The whole listing below is to be returned without alteration.

__DATA SECTION__.
^^^^

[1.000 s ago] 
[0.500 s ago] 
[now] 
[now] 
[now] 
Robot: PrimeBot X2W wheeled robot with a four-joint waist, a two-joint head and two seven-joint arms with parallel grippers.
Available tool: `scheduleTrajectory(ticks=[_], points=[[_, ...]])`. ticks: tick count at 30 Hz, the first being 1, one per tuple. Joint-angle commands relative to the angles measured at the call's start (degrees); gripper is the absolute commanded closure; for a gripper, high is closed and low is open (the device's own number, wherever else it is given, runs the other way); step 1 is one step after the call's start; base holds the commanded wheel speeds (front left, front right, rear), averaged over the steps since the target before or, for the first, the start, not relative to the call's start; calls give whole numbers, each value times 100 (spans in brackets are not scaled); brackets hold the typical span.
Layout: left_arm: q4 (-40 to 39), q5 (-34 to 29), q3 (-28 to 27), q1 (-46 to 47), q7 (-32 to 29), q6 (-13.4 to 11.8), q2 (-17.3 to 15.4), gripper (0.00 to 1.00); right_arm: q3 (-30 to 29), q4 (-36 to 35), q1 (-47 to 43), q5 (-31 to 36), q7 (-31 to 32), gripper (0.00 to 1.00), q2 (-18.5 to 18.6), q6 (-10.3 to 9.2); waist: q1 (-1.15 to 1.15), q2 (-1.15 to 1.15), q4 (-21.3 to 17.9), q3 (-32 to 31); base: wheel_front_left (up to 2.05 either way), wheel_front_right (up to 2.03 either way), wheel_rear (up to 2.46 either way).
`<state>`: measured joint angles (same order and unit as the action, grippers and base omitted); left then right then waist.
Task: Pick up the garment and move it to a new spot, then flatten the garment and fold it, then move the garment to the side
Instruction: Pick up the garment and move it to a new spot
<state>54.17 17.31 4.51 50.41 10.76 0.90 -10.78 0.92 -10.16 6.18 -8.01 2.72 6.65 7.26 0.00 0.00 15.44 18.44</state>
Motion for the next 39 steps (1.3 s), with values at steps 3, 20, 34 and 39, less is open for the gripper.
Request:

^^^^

__RESPONSE TO THIS TASK__.
[1.000 s ago] 
[0.500 s ago] 
[now] 
[now] 
[now] 
Robot: PrimeBot X2W wheeled robot with a four-joint waist, a two-joint head and two seven-joint arms with parallel grippers.
Available tool: `scheduleTrajectory(ticks=[_], points=[[_, ...]])`. ticks: tick count at 30 Hz, the first being 1, one per tuple. Joint-angle commands relative to the angles measured at the call's start (degrees); gripper is the absolute commanded closure; for a gripper, high is closed and low is open (the device's own number, wherever else it is given, runs the other way); step 1 is one step after the call's start; base holds the commanded wheel speeds (front left, front right, rear), averaged over the steps since the target before or, for the first, the start, not relative to the call's start; calls give whole numbers, each value times 100 (spans in brackets are not scaled); brackets hold the typical span.
Layout: left_arm: q4 (-40 to 39), q5 (-34 to 29), q3 (-28 to 27), q1 (-46 to 47), q7 (-32 to 29), q6 (-13.4 to 11.8), q2 (-17.3 to 15.4), gripper (0.00 to 1.00); right_arm: q3 (-30 to 29), q4 (-36 to 35), q1 (-47 to 43), q5 (-31 to 36), q7 (-31 to 32), gripper (0.00 to 1.00), q2 (-18.5 to 18.6), q6 (-10.3 to 9.2); waist: q1 (-1.15 to 1.15), q2 (-1.15 to 1.15), q4 (-21.3 to 17.9), q3 (-32 to 31); base: wheel_front_left (up to 2.05 either way), wheel_front_right (up to 2.03 either way), wheel_rear (up to 2.46 either way).
`<state>`: measured joint angles (same order and unit as the action, grippers and base omitted); left then right then waist.
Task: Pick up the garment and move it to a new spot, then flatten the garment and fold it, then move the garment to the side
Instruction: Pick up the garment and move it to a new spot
<state>54.17 17.31 4.51 50.41 10.76 0.90 -10.78 0.92 -10.16 6.18 -8.01 2.72 6.65 7.26 0.00 0.00 15.44 18.44</state>
Motion for the next 39 steps (1.3 s), with values at steps 3, 20, 34 and 39, less is open for the gripper.
Request:

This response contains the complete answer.